Checklist: Are you ready for scale (and AI)?
As a last step, it helps to have a quick self‑check. If you can say “yes” to most of these, you are well on your way to running central logging as a shared service instead of a shared headache.
Single logical control plane. You have one Cribl organization or Leader tier governing multiple worker groups, workspaces, and regions, rather than a patchwork of unconnected pipelines.
Golden pipelines for top log families. Application logs, syslog, cloud logs, endpoint logs, and your primary OTel workloads all flow through standardized pipelines and Packs.
Self‑service onboarding. App, SRE, and security teams can onboard new sources or adjust their logging within documented guardrails without opening a ticket to the central team for every change.
Tiered storage model in place. You know which events go to hot tools, which go to Lake, how long each tier retains data, and how to replay or search cold data when investigations demand it.
Centrally enforced governance. PII detection and masking rules run in the pipeline. Workspace and role boundaries align with your org chart. Sensitive data does not leak just because a new team plugged in a new source.

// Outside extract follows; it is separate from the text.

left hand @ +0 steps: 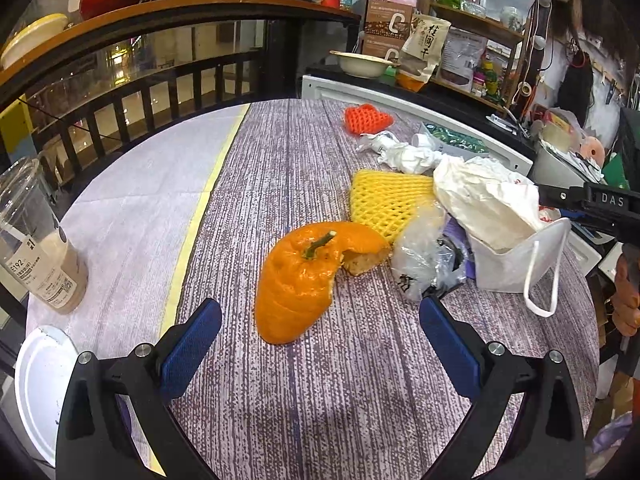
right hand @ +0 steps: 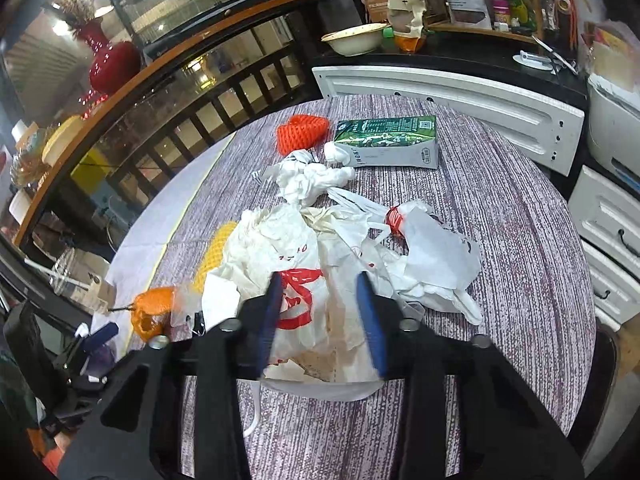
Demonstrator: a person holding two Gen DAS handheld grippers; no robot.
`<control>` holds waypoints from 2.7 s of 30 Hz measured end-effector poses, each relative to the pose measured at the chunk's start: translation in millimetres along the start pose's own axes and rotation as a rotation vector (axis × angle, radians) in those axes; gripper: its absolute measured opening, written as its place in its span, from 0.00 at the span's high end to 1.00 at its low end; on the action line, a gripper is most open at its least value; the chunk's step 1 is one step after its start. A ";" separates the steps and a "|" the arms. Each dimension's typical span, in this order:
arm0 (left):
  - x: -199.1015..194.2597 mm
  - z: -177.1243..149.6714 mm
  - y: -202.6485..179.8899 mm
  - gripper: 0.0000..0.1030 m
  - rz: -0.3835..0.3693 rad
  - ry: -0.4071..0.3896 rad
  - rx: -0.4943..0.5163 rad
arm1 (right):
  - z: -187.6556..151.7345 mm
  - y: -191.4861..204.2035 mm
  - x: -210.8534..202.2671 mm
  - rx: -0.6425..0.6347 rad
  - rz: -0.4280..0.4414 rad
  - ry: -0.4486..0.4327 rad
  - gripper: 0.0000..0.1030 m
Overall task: Collect trash
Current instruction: 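Reach the right tool to the white tissue and close on it, then grasp the orange pepper with the left tool while the right tool holds tissue, then carry both items over the black bin and open both tools to drop them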
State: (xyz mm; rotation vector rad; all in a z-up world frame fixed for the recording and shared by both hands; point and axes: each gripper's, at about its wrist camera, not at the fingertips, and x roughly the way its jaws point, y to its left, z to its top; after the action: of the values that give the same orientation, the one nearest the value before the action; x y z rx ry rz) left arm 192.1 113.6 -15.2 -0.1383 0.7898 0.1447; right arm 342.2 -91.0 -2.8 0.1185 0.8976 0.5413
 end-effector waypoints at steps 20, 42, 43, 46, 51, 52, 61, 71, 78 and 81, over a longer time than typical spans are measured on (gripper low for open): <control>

Showback metrics live and in use. You can tell any line of business what they send, where it goes, what it costs, and how it is performing — —and you review those numbers regularly.
OTel as the preferred path, not the only one. New services default to OTel plus Cribl, but legacy sources still flow through the same control plane, rather than being isolated islands.
AI‑ready telemetry. Schemas are consistent across major log families, PII is handled, and there is a clean way to feed search and analytics workloads — —including AI and agentic workflows — —without inventing a new pipeline every time.
If this mostly sounds like where you already are, you are well positioned. If not, you have a map for improvements. Either way, OTel and Cribl together give central logging teams the control plane they need to run telemetry as a real shared service — not just a stack of tools someone has to keep alive.